Article 18, on equal access to productive resources, creates strong rights on paper, but it does not seem to create a responsibility on the part of the state to go beyond law and policy reform and actually ensure delivery, on an equality basis, of life-sustaining resources such as water and land - despite the fact that most of these resources are in the hands of the state.
If there is any doubt that the Protocol is soft on gender discrimination perpetrated in the name of culture and custom that doubt is eliminated by Article 21, which states that -
States Parties shall take measures including legislation, where appropriate, to discourage traditional norms, including social, economic, cultural and political practices which legitimise and exacerbate the persistence and tolerance of gender based violence with a view to eliminate them.
There is no definite target or time frame for the elimination of such practices.

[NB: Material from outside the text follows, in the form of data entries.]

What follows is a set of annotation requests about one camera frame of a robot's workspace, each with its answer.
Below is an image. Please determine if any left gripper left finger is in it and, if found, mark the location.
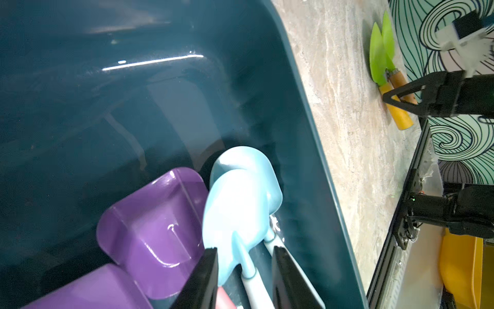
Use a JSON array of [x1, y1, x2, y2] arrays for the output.
[[171, 248, 219, 309]]

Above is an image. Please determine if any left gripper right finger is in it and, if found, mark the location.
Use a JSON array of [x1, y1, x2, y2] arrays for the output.
[[271, 246, 323, 308]]

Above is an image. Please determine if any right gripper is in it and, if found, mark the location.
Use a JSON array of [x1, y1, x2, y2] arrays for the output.
[[383, 71, 493, 118]]

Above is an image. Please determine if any green shovel brown handle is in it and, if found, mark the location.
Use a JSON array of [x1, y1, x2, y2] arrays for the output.
[[382, 11, 408, 88]]

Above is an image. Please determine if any green shovel yellow handle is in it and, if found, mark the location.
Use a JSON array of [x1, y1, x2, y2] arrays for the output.
[[369, 22, 414, 130]]

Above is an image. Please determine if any purple shovel pink handle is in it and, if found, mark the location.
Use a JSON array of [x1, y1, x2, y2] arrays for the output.
[[96, 167, 237, 309], [25, 264, 152, 308]]

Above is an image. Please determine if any light blue shovel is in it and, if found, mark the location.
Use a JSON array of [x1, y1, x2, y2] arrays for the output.
[[210, 145, 325, 309], [202, 169, 274, 308]]

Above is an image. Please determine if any teal storage box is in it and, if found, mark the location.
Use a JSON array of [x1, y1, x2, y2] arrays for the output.
[[1, 1, 368, 308]]

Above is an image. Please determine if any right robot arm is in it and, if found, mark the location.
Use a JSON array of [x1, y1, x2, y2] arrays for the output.
[[383, 71, 493, 239]]

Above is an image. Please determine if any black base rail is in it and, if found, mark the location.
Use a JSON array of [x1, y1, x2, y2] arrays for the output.
[[367, 118, 430, 308]]

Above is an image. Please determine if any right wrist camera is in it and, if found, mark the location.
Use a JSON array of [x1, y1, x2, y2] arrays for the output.
[[436, 11, 490, 78]]

But regardless of all the weaknesses identified, there is light at the end of the tunnel. It comes from the provisions on gender-based violence. Part Six of the Protocol is devoted to gender-based violence and it does offset some of the concerns raised above to some extent. Article 20(1)(a) provides that "States Parties shall[,] by 2015, enact and enforce legislation prohibiting all forms of gender based violence". The definition of gender-based violence under the United Nations Convention on the Elimination of All Forms of Violence Against Women is all-encompassing, and includes physical, sexual and psychological harm or suffering, whether occurring in the victim's private or public life, and whether perpetrated within the family, within the community, or by the state. By roundly condemning gender-based violence and linking it to HIV and AIDS, many of the negative customary laws and practices may be tackled; it is a way of evading patriarchs and traditionalists who seek to undermine gender equality by arguing that doing away with traditional southern African customs and practices, regardless of how harmful they may be, panders to the Western concept of human rights and alienates Africans from their roots. 'Sucking' the 'violence' out of custom and tradition can make the practice thereof less problematic for women.
The jury is still out
It is too early to predict whether the Protocol will achieve its desired ends. Much will depend on the ability of southern Africans to change long-held attitudes. Without that change in attitude, the proposed law reform processes will not take place; nor will those that do take place result in gender-sensitive laws and gender-sensitive justice delivery systems. Groundwork to change mindsets will have to precede constitutional and other prescriptive law reforms.4 If the Protocol's deadlines are to be met, the groundwork should include state-sponsored proscriptive laws that operate by forcing change. Proscriptive as well as prescriptive/protective laws need to be exploited by the implementers of the Protocol in order to eliminate harmful behaviour, even as change in mindsets is nurtured.
* LLB, LLM (University of Zambia), MA (Institute of Social Studies), JSD (Notre Dame); Associate Professor, Faculty of Law, University of Zambia.
1 The document determines that it should be eliminated by 2015.
2Emphasis added.
3There is an assumption that women choose to get married under a particular matrimonial regimen and their matrimonial rights may be diminished under the regime because they have exercised a choice. The reality is that women marry under the regime that governs the space in which they are located and the state has a responsibility to ensure that that all marriage regimens share the basics of equality.
4Constitutional reforms carried out recently in one of the SADC countries whit were intended to bring about a more democratic order failed to end constitution protection of discriminatory private or customary laws because of popul traditionalist arguments that portray gender equality as an alien notion.